# [EXERCISE AIM]
Look below for the line containing "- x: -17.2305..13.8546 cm" and the line containing "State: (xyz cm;"; repeat exactly those two lines and all lines between them, and nothing else.
= = =
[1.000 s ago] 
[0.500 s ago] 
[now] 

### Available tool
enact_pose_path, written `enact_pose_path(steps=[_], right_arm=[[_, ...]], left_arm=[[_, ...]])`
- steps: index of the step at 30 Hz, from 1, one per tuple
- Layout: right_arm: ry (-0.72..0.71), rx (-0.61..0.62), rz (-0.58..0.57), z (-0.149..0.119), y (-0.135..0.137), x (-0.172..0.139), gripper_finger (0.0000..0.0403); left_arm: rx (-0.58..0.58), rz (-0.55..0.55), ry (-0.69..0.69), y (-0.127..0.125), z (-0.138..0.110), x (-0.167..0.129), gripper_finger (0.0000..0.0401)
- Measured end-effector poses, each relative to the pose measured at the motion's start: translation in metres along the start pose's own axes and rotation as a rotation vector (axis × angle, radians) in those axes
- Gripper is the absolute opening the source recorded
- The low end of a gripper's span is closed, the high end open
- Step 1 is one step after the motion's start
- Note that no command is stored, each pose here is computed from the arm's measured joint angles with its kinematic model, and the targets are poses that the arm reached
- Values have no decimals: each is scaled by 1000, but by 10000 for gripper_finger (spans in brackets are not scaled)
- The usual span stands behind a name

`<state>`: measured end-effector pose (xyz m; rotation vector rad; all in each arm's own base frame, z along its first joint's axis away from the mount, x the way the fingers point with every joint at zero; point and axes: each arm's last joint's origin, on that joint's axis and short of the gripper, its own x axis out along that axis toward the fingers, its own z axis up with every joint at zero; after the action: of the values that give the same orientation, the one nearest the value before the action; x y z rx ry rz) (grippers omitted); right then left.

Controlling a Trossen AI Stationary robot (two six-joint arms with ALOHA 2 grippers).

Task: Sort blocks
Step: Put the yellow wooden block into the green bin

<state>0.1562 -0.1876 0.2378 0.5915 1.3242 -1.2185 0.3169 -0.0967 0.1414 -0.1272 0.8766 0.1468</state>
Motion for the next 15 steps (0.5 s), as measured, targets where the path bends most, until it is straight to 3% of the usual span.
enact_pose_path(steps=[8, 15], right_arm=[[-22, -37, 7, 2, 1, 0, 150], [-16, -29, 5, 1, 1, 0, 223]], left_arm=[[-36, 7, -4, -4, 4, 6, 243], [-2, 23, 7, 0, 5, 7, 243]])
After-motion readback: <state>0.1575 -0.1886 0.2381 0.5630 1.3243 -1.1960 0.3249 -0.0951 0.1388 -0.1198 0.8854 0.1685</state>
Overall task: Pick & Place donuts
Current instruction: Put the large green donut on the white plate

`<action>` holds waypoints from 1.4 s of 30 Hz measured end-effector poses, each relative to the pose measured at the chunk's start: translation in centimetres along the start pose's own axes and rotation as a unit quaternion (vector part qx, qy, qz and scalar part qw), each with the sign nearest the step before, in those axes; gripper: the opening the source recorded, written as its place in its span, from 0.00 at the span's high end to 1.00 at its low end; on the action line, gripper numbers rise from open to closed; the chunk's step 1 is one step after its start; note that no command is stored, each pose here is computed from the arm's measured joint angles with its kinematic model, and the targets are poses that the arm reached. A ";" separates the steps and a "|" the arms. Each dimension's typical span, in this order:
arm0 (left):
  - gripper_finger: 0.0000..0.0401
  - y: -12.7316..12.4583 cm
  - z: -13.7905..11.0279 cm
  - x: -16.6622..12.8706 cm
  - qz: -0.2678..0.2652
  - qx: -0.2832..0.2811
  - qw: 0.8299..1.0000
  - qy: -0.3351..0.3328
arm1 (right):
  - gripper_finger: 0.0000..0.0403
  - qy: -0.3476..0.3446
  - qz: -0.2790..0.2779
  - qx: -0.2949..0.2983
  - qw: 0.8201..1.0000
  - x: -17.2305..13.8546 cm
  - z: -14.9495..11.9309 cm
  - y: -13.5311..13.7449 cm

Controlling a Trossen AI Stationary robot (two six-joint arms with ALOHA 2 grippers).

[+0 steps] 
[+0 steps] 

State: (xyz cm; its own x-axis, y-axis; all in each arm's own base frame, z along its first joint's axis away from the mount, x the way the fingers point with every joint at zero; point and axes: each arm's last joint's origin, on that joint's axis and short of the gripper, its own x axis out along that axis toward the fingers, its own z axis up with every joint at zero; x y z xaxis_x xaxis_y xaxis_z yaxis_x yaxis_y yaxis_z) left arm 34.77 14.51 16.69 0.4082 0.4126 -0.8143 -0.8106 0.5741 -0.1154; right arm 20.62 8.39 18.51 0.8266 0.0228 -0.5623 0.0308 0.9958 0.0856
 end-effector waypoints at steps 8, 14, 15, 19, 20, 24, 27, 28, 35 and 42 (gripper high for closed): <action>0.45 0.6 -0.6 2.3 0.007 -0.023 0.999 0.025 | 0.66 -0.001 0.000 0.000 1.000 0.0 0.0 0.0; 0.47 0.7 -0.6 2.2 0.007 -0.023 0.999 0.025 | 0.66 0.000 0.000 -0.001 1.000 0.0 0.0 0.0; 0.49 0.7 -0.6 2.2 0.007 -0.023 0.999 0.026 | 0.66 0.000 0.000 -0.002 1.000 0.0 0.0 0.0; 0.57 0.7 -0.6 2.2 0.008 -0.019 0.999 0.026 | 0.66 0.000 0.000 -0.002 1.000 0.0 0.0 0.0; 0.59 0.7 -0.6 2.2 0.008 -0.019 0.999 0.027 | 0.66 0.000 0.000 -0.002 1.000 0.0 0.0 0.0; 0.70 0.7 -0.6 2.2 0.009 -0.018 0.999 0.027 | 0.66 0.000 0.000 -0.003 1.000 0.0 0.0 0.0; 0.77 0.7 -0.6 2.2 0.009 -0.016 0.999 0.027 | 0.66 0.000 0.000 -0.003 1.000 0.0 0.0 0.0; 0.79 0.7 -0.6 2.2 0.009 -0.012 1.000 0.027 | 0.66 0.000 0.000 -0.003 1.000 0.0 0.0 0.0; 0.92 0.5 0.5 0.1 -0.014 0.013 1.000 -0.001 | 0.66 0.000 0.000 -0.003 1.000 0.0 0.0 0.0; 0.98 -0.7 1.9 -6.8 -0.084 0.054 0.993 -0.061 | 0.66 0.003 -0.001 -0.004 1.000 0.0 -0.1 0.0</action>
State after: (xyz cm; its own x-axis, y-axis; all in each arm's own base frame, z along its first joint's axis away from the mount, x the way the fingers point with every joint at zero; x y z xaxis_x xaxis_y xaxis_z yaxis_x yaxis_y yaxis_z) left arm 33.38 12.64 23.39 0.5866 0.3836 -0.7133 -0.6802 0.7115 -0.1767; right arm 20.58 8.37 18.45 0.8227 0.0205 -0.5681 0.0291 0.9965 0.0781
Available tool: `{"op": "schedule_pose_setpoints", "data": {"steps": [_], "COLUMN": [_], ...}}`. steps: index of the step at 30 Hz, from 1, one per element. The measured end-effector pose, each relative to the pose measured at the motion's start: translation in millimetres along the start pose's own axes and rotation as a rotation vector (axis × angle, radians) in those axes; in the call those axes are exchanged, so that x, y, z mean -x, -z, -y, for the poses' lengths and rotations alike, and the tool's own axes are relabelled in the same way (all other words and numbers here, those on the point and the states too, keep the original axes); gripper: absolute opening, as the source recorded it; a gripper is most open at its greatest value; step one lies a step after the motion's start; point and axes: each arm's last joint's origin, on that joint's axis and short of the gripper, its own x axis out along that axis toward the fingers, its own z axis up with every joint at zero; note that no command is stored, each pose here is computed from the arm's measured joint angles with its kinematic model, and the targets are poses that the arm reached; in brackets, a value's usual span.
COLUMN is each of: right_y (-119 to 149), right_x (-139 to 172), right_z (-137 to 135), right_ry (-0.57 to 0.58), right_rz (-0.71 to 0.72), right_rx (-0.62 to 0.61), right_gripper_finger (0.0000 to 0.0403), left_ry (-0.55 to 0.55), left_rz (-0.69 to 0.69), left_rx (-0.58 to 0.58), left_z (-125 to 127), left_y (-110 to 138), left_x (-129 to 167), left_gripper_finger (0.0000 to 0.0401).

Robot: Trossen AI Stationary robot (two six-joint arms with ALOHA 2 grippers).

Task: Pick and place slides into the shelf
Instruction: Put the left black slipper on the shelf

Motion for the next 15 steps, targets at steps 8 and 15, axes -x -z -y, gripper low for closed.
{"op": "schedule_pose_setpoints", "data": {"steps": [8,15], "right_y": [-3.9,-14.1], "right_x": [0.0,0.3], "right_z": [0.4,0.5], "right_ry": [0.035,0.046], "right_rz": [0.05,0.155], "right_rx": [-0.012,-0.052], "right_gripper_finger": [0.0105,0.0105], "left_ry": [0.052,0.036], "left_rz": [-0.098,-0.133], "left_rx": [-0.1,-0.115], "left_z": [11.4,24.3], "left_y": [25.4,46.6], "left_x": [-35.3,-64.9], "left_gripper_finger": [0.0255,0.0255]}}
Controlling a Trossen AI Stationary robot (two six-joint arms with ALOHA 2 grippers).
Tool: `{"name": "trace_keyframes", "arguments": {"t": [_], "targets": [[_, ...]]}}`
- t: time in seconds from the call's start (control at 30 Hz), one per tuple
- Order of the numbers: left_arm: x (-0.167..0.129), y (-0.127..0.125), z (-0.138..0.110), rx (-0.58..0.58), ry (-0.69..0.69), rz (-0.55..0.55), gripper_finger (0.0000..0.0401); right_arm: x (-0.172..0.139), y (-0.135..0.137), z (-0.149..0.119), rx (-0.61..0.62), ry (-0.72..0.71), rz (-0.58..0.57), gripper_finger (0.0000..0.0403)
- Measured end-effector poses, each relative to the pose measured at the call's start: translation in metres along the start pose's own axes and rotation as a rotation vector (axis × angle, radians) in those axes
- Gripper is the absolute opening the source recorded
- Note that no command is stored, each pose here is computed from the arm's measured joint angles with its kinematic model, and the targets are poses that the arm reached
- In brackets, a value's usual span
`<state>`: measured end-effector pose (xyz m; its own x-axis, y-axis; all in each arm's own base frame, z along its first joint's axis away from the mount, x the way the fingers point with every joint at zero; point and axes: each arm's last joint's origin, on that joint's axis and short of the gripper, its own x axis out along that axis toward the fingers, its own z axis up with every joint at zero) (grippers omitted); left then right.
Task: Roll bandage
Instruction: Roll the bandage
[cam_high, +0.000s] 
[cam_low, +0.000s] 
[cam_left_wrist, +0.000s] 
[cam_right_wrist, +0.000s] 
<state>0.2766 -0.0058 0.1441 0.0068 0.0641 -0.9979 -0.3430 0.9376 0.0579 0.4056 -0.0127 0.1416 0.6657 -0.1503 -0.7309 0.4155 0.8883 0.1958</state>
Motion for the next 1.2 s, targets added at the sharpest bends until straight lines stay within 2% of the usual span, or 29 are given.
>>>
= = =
# [ANSWER BELOW]
  - x: -17.2305..13.8546 cm
  - z: -14.9495..11.9309 cm
  - y: -13.5311..13.7449 cm

Controlling a Trossen AI Stationary robot (two six-joint arms with ALOHA 2 grippers).

[+0 steps] 
[+0 steps] 

State: (xyz cm; its own x-axis, y-axis; all in each arm's own base frame, z along its first joint's axis away from the mount, x the way the fingers point with every joint at zero; point and axes: each arm's last joint's origin, on that joint's axis and short of the gripper, its own x axis out along that axis toward the fingers, its own z axis up with every joint at zero; x y z xaxis_x xaxis_y xaxis_z yaxis_x yaxis_y yaxis_z) left arm 34.77 14.51 16.69 0.4082 0.4126 -0.8143 -0.8106 0.5741 -0.1154; right arm 20.62 8.39 18.51 0.8266 0.0228 -0.5623 0.0308 0.9958 0.0856

This output completes the exercise.